--- YOUR ASSIGNMENT ---
Go line by line through the data and copy those with the word "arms".

--- SOURCE MATERIAL ---
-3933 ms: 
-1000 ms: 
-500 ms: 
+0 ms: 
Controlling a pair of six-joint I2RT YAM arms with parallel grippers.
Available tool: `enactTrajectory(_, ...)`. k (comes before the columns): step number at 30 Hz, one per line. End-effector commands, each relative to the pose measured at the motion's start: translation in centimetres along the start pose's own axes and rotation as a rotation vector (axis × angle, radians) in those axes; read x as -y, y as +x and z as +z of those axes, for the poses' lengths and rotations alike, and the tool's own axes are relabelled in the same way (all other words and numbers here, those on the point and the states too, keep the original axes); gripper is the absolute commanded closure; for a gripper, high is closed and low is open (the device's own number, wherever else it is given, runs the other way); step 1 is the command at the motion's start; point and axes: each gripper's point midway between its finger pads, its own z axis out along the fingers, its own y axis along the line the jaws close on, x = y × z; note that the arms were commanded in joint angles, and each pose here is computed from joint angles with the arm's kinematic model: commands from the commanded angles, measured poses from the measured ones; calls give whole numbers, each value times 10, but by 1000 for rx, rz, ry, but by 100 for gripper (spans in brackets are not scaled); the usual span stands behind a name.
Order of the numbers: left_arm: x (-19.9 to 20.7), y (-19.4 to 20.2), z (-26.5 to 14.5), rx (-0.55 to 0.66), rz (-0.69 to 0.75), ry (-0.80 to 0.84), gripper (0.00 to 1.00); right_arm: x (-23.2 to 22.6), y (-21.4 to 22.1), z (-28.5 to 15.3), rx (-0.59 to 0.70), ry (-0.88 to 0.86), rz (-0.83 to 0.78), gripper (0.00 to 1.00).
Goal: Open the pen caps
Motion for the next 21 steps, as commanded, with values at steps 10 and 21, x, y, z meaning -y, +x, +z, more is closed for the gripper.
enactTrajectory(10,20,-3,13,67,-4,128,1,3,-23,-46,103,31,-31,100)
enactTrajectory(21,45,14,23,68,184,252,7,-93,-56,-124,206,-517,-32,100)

--- SOLUTION TO THIS PROBLEM ---
Controlling a pair of six-joint I2RT YAM arms with parallel grippers.
Available tool: `enactTrajectory(_, ...)`. k (comes before the columns): step number at 30 Hz, one per line. End-effector commands, each relative to the pose measured at the motion's start: translation in centimetres along the start pose's own axes and rotation as a rotation vector (axis × angle, radians) in those axes; read x as -y, y as +x and z as +z of those axes, for the poses' lengths and rotations alike, and the tool's own axes are relabelled in the same way (all other words and numbers here, those on the point and the states too, keep the original axes); gripper is the absolute commanded closure; for a gripper, high is closed and low is open (the device's own number, wherever else it is given, runs the other way); step 1 is the command at the motion's start; point and axes: each gripper's point midway between its finger pads, its own z axis out along the fingers, its own y axis along the line the jaws close on, x = y × z; note that the arms were commanded in joint angles, and each pose here is computed from joint angles with the arm's kinematic model: commands from the commanded angles, measured poses from the measured ones; calls give whole numbers, each value times 10, but by 1000 for rx, rz, ry, but by 100 for gripper (spans in brackets are not scaled); the usual span stands behind a name.

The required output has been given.